### WHAT IS EXPECTED
A faithful copy of the listing below is required.

-=-=-

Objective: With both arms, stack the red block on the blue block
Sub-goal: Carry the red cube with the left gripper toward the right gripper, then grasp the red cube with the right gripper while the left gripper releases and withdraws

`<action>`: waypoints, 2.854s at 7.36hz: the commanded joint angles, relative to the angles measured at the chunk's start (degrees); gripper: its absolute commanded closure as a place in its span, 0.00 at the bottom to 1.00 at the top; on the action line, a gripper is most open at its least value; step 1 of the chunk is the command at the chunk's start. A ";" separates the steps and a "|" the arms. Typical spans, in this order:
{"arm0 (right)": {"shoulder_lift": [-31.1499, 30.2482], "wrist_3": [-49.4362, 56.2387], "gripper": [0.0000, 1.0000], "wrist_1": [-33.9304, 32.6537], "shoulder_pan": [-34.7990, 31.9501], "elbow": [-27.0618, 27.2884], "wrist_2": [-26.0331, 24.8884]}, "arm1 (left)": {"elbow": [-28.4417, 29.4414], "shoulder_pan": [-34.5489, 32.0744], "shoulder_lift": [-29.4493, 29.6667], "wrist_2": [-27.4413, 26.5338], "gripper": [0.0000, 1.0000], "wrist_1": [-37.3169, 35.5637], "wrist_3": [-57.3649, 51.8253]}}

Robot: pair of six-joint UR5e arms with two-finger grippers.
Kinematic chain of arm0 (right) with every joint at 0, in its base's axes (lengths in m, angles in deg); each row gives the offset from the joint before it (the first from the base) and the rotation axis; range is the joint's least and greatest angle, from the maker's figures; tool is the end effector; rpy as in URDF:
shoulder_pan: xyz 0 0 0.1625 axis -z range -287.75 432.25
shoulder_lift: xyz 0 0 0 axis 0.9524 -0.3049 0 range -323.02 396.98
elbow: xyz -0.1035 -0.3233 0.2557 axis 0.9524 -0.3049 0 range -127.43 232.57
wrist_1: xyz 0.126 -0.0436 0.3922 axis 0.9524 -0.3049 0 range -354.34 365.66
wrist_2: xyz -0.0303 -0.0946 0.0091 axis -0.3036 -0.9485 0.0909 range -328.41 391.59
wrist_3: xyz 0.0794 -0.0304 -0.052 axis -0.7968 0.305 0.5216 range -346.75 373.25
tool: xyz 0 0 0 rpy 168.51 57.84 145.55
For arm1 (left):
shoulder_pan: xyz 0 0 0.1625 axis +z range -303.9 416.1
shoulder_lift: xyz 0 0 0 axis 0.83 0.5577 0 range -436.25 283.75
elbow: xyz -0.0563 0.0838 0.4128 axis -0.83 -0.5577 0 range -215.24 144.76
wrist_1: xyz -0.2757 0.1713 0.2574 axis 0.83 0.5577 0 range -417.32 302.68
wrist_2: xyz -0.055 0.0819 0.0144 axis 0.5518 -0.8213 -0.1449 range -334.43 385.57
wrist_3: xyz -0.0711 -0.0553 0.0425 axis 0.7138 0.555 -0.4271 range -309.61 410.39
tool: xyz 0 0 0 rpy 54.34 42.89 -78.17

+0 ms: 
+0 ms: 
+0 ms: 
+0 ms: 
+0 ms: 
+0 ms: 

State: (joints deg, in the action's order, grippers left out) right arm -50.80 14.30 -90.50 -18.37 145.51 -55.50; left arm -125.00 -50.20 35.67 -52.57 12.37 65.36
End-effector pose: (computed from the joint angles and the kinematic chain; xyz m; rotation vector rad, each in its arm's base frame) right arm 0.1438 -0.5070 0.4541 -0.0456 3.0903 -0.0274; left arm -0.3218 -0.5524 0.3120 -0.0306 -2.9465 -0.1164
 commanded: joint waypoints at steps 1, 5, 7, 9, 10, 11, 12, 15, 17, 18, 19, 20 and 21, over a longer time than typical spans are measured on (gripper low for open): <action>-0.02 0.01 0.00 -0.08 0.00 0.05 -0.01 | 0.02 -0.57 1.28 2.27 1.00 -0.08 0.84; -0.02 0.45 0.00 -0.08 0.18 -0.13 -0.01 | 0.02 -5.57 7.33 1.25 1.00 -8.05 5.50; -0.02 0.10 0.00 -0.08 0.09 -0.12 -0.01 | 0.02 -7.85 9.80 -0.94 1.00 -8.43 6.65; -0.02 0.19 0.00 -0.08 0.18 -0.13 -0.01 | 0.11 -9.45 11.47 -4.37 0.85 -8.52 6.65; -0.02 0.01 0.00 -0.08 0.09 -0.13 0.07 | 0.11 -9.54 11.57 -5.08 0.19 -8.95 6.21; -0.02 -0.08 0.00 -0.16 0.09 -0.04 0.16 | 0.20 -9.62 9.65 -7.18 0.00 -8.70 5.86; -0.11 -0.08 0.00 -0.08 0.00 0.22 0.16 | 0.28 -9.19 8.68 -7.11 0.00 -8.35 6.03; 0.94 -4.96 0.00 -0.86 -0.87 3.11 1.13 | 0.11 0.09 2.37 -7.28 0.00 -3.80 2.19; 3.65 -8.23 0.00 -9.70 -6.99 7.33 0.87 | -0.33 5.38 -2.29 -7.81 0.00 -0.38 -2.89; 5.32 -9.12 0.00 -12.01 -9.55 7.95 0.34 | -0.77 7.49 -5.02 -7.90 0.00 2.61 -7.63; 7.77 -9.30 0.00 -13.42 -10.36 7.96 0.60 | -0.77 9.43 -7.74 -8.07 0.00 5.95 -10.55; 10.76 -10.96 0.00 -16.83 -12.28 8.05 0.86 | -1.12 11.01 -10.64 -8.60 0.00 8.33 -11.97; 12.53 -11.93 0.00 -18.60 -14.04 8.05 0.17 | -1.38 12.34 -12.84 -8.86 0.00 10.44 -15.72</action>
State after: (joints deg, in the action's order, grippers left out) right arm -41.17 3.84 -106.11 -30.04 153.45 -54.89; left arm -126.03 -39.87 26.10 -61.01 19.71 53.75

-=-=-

### SOLVED PROBLEM
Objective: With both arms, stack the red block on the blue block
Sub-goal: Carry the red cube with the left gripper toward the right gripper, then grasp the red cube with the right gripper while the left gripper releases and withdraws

`<action>`: waypoints, 2.854s at 7.36hz: the commanded joint angles, relative to the angles measured at the chunk's start (degrees); gripper: its absolute commanded closure as a place in its span, 0.00 at the bottom to 1.00 at the top; on the action line, a gripper is most open at its least value; step 1 of the chunk is the command at the chunk's start. A ";" separates the steps and a "|" the arms. Typical spans, in this order:
{"arm0 (right)": {"shoulder_lift": [-31.1499, 30.2482], "wrist_3": [-49.4362, 56.2387], "gripper": [0.0000, 1.0000], "wrist_1": [-33.9304, 32.6537], "shoulder_pan": [-34.7990, 31.9501], "elbow": [-27.0618, 27.2884], "wrist_2": [-26.0331, 24.8884]}, "arm1 (left)": {"elbow": [-28.4417, 29.4414], "shoulder_pan": [-34.5489, 32.0744], "shoulder_lift": [-29.4493, 29.6667], "wrist_2": [-27.4413, 26.5338], "gripper": [0.0000, 1.0000], "wrist_1": [-37.3169, 35.5637], "wrist_3": [-57.3649, 51.8253]}}

Robot: pair of six-joint UR5e arms with two-finger grippers.
Kinematic chain of arm0 (right) with every joint at 0, in its base's axes (lengths in m, angles in deg); each row gives the offset from the joint before it (the first from the base) and the rotation axis; range is the joint's least and greatest angle, from the maker's figures; tool is the end effector; rpy as in URDF:
shoulder_pan: xyz 0 0 0.1625 axis -z range -287.75 432.25
shoulder_lift: xyz 0 0 0 axis 0.9524 -0.3049 0 range -323.02 396.98
elbow: xyz -0.1035 -0.3233 0.2557 axis 0.9524 -0.3049 0 range -127.43 232.57
wrist_1: xyz 0.126 -0.0436 0.3922 axis 0.9524 -0.3049 0 range -354.34 365.66
wrist_2: xyz -0.0303 -0.0946 0.0091 axis -0.3036 -0.9485 0.0909 range -328.41 391.59
wrist_3: xyz 0.0794 -0.0304 -0.052 axis -0.7968 0.305 0.5216 range -346.75 373.25
tool: xyz 0 0 0 rpy 168.51 57.84 145.55
For arm1 (left):
shoulder_pan: xyz 0 0 0.1625 axis +z range -303.9 416.1
shoulder_lift: xyz 0 0 0 axis 0.83 0.5577 0 range -436.25 283.75
elbow: xyz -0.0563 0.0838 0.4128 axis -0.83 -0.5577 0 range -215.24 144.76
wrist_1: xyz -0.2757 0.1713 0.2574 axis 0.83 0.5577 0 range -417.32 302.68
wrist_2: xyz -0.055 0.0819 0.0144 axis 0.5518 -0.8213 -0.1449 range -334.43 385.57
wrist_3: xyz -0.0711 -0.0553 0.0425 axis 0.7138 0.555 -0.4271 range -309.61 410.39
tool: xyz 0 0 0 rpy 54.34 42.89 -78.17

+0 ms: 
+0 ms: 
+0 ms: 
+0 ms: 
+0 ms: 
+0 ms: 

State: (joints deg, in the action's order, grippers left out) right arm -50.80 14.30 -90.50 -18.37 145.51 -55.50; left arm -125.00 -50.20 35.67 -52.57 12.37 65.36
End-effector pose: (computed from the joint angles and the kinematic chain; xyz m; rotation vector rad, each in its arm's base frame) right arm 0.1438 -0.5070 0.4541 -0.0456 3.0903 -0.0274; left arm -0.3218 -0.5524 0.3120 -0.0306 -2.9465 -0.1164
 commanded: joint waypoints at steps 1, 5, 7, 9, 10, 11, 12, 15, 17, 18, 19, 20 and 21, over a longer time than typical spans are measured on (gripper low for open): <action>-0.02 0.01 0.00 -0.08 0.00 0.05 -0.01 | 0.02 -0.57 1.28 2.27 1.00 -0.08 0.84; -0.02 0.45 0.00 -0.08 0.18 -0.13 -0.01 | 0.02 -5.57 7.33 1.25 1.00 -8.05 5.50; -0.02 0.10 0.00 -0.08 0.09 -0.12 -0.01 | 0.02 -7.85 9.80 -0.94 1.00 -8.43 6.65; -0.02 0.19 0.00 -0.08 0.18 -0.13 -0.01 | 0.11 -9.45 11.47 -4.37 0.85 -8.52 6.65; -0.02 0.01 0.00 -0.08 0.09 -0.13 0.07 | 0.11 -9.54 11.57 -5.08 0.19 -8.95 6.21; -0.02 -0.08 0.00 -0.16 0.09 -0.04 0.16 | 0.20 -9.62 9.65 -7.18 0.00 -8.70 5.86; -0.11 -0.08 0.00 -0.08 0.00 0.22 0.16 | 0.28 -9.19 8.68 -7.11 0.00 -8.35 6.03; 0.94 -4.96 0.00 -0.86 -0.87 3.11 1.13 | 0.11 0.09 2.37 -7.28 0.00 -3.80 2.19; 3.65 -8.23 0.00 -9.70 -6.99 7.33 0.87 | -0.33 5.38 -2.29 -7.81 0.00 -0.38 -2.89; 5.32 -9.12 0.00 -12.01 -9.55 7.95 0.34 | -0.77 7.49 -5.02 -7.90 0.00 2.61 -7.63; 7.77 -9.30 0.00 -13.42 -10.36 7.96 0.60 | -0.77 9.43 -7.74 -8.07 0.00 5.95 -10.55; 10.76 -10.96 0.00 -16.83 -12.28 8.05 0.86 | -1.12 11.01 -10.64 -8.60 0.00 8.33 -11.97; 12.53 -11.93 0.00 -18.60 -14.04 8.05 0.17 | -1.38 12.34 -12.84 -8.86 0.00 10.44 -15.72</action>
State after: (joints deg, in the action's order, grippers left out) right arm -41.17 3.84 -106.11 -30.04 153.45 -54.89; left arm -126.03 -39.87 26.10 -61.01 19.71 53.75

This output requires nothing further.